A conversa é um ‘work in progress’ que aborda questionamentos, descobertas e relatos do cotidiano através da semelhança, da complementaridade temporal/espacial/formal, da reverberação, do contraste e da oposição. Como um jogo de pergunta e resposta, afirmação e réplica, a interação se manifesta em imagens-pergunta, imagens-resposta, imagens-curva, imagens-cacoete, imagens-enigma e imagens-desafio.

O projeto é resultado da experiência atual dos autores de deslocamento de seus habitats: vindos do Brasil para a Alemanha e para a França, Ricardo e Santana decifram afetos e perceptos de suas vivências por meio de derivas, pela contemplação e pelo descondicionamento dos sentidos.

O site possibilita o registro e a apreciação dos caminhos percorridos na comunicação trocada. As imagens aqui são apresentadas em duplas e no formato bruto, original da troca de mensagens, bem como o texto que acompanha o envio de cada imagem.

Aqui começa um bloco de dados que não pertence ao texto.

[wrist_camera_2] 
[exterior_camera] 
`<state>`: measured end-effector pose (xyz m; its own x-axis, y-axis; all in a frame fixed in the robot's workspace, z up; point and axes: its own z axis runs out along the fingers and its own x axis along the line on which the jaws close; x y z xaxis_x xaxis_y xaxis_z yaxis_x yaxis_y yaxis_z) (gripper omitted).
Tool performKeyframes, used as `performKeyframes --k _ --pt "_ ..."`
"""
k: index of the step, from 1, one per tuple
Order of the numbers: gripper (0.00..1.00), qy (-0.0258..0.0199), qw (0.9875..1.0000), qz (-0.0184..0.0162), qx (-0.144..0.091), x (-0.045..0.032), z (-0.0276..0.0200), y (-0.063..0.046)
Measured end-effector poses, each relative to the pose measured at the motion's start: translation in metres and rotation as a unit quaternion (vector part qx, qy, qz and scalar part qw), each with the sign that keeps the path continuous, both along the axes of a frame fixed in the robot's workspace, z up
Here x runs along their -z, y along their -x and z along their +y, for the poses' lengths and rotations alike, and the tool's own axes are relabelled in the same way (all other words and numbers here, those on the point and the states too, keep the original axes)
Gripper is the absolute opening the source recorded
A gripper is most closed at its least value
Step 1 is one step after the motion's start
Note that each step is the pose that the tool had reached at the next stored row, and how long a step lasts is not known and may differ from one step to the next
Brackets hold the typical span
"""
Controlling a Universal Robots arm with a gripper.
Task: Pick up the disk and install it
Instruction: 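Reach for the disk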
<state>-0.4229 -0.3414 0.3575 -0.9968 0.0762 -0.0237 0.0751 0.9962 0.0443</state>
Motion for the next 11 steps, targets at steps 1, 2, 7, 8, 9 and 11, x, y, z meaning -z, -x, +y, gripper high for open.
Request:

O projeto pode posteriormente se desdobrar para outros suportes, como continuação de um processo dialógico, experimental e aberto.

About the project

Correspondência (correspondence) is an image-mediated dialogue between Ricardo Portilho and Santana Dardot.

The conversation is a work in progress that addresses questions, discoveries and everyday stories through resemblance, temporal/spatial/formal complementarity, reverberation, contrast, and opposition. As a question-and-answer game, affirmation and replica, the interaction manifest itself in question-images, response-images, curve-images, cacoethes-images, puzzle-images, and challenge-images.

The project is inspired by the authors’ current habitat displacement (from Brazil to Germany and France): Ricardo and Santana decipher affects and percepts of their experiences through ‘dérives’, contemplation and deconditioning of the senses.

The site allows the registration and appreciation of the paths covered in the communication exchanged. The images here are presented in pairs and in a raw, initial state, as well as the text that goes along with each image.

The project can later be developed to other media as a continuation of a dialogical, experimental and open process.

À propos du projet

Correspondência (la correspondance) est un dialogue médiatisé par l’image entre Ricardo Portilho et Santana Dardot.

La conversation est un «work in progress» qui aborde les questions, les découvertes et les histoires quotidiennes à travers la ressemblance, la complémentarité temporelle / spatiale / formelle, la réverbération, le contraste et l’opposition. En tant que jeu de questions-réponses, d’affirmations et de répliques, l’interaction se manifeste par des images-questions, des images-réponses, des images-courbes, des images-tics, des images-puzzle et des images-défis.

Le projet s’inspire du déplacement actuel de l’habitat des auteurs (du Brésil vers l’Allemagne et la France) : Ricardo et Santana déchiffrent les affects et les percepts de leurs expériences à travers les dérives, la contemplation et le déconditionnement des sens.

Le site permet l’enregistrement et l’appréciation des chemins parcourus dans la communication échangée. Les images sont ici présentées par paires et dans un état brut et initial, ainsi que le texte qui accompagne chaque image.

Le projet peut ensuite être développé pour d’autres médias dans le prolongement d’un processus dialogique, expérimental et ouvert.

Correspondentes

Ricardo Portilho (Brasil, 1979) faz projetos que podem tomar forma em diversas mídias e contextos, explorando, na maioria das vezes, acasos, contradições e ambiguidades inerentes à linguagem e ao ser humano. Fundador da Entrecampo, uma iniciativa que se situa na fronteira entre um estudio de design, uma editora e um ateliê de impressão. Fez mestrado em Design no Sandberg Institute (2008). Desde 2011, leciona da Escola de Design da Universidade do Estado de Minas Gerais. Membro associado do JA.CA. Foi artista residente na UNIDEE – Fondazione Pistoletto (2015) e Akademie Schloss Solitude (2018). Expôs projetos no Itaú Cultural, VideoBrasil e na Bienal Brasileira de Design Gráfico.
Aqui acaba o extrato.